**Work to complete**
The reply should return the data in full, exactly as written.

**Raw data**
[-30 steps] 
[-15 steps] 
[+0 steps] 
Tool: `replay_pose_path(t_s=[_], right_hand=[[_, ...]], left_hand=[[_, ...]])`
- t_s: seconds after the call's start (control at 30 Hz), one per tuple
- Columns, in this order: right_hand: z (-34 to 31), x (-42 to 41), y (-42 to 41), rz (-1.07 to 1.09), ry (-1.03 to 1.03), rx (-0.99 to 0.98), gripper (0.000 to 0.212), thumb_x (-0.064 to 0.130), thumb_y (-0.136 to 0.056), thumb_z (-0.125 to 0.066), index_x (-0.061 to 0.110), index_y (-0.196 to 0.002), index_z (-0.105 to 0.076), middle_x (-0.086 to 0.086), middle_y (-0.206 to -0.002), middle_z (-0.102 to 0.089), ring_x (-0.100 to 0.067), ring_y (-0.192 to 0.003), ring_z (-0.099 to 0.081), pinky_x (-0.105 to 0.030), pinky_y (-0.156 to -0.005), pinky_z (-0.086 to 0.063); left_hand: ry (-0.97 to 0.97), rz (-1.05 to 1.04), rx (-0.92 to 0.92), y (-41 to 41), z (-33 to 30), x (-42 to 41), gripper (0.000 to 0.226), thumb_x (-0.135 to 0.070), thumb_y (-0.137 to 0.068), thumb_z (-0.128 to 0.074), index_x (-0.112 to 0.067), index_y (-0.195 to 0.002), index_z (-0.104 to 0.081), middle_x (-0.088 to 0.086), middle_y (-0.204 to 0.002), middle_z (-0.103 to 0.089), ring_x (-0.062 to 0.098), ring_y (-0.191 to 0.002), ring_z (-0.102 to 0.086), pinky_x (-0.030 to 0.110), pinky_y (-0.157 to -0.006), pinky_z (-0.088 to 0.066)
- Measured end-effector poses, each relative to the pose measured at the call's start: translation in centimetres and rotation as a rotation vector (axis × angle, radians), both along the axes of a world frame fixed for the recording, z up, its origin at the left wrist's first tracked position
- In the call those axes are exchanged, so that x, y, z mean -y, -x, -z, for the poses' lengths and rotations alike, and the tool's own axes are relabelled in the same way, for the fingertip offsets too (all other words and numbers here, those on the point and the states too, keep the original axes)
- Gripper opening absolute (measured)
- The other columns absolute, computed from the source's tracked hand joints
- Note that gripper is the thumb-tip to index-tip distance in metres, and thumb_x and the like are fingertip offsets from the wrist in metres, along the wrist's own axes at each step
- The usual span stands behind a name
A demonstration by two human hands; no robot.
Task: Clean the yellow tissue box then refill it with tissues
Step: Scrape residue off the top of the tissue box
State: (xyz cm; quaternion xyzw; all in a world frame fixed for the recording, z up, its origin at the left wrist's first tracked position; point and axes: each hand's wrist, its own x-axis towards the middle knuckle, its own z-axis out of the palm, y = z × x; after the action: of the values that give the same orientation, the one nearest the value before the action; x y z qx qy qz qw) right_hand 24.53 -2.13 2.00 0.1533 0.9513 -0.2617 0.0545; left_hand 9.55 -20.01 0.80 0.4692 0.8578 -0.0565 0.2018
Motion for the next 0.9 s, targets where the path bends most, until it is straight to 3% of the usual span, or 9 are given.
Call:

**Answer box**
[-30 steps] 
[-15 steps] 
[+0 steps] 
Tool: `replay_pose_path(t_s=[_], right_hand=[[_, ...]], left_hand=[[_, ...]])`
- t_s: seconds after the call's start (control at 30 Hz), one per tuple
- Columns, in this order: right_hand: z (-34 to 31), x (-42 to 41), y (-42 to 41), rz (-1.07 to 1.09), ry (-1.03 to 1.03), rx (-0.99 to 0.98), gripper (0.000 to 0.212), thumb_x (-0.064 to 0.130), thumb_y (-0.136 to 0.056), thumb_z (-0.125 to 0.066), index_x (-0.061 to 0.110), index_y (-0.196 to 0.002), index_z (-0.105 to 0.076), middle_x (-0.086 to 0.086), middle_y (-0.206 to -0.002), middle_z (-0.102 to 0.089), ring_x (-0.100 to 0.067), ring_y (-0.192 to 0.003), ring_z (-0.099 to 0.081), pinky_x (-0.105 to 0.030), pinky_y (-0.156 to -0.005), pinky_z (-0.086 to 0.063); left_hand: ry (-0.97 to 0.97), rz (-1.05 to 1.04), rx (-0.92 to 0.92), y (-41 to 41), z (-33 to 30), x (-42 to 41), gripper (0.000 to 0.226), thumb_x (-0.135 to 0.070), thumb_y (-0.137 to 0.068), thumb_z (-0.128 to 0.074), index_x (-0.112 to 0.067), index_y (-0.195 to 0.002), index_z (-0.104 to 0.081), middle_x (-0.088 to 0.086), middle_y (-0.204 to 0.002), middle_z (-0.103 to 0.089), ring_x (-0.062 to 0.098), ring_y (-0.191 to 0.002), ring_z (-0.102 to 0.086), pinky_x (-0.030 to 0.110), pinky_y (-0.157 to -0.006), pinky_z (-0.088 to 0.066)
- Measured end-effector poses, each relative to the pose measured at the call's start: translation in centimetres and rotation as a rotation vector (axis × angle, radians), both along the axes of a world frame fixed for the recording, z up, its origin at the left wrist's first tracked position
- In the call those axes are exchanged, so that x, y, z mean -y, -x, -z, for the poses' lengths and rotations alike, and the tool's own axes are relabelled in the same way, for the fingertip offsets too (all other words and numbers here, those on the point and the states too, keep the original axes)
- Gripper opening absolute (measured)
- The other columns absolute, computed from the source's tracked hand joints
- Note that gripper is the thumb-tip to index-tip distance in metres, and thumb_x and the like are fingertip offsets from the wrist in metres, along the wrist's own axes at each step
- The usual span stands behind a name
A demonstration by two human hands; no robot.
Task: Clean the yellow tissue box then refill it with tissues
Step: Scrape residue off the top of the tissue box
State: (xyz cm; quaternion xyzw; all in a world frame fixed for the recording, z up, its origin at the left wrist's first tracked position; point and axes: each hand's wrist, its own x-axis towards the middle knuckle, its own z-axis out of the palm, y = z × x; after the action: of the values that give the same orientation, the one nearest the value before the action; x y z qx qy qz qw) right_hand 24.53 -2.13 2.00 0.1533 0.9513 -0.2617 0.0545; left_hand 9.55 -20.01 0.80 0.4692 0.8578 -0.0565 0.2018
Motion for the next 0.9 s, targets where the path bends most, until it is straight to 3% of the usual span, or 9 are given.
Call:

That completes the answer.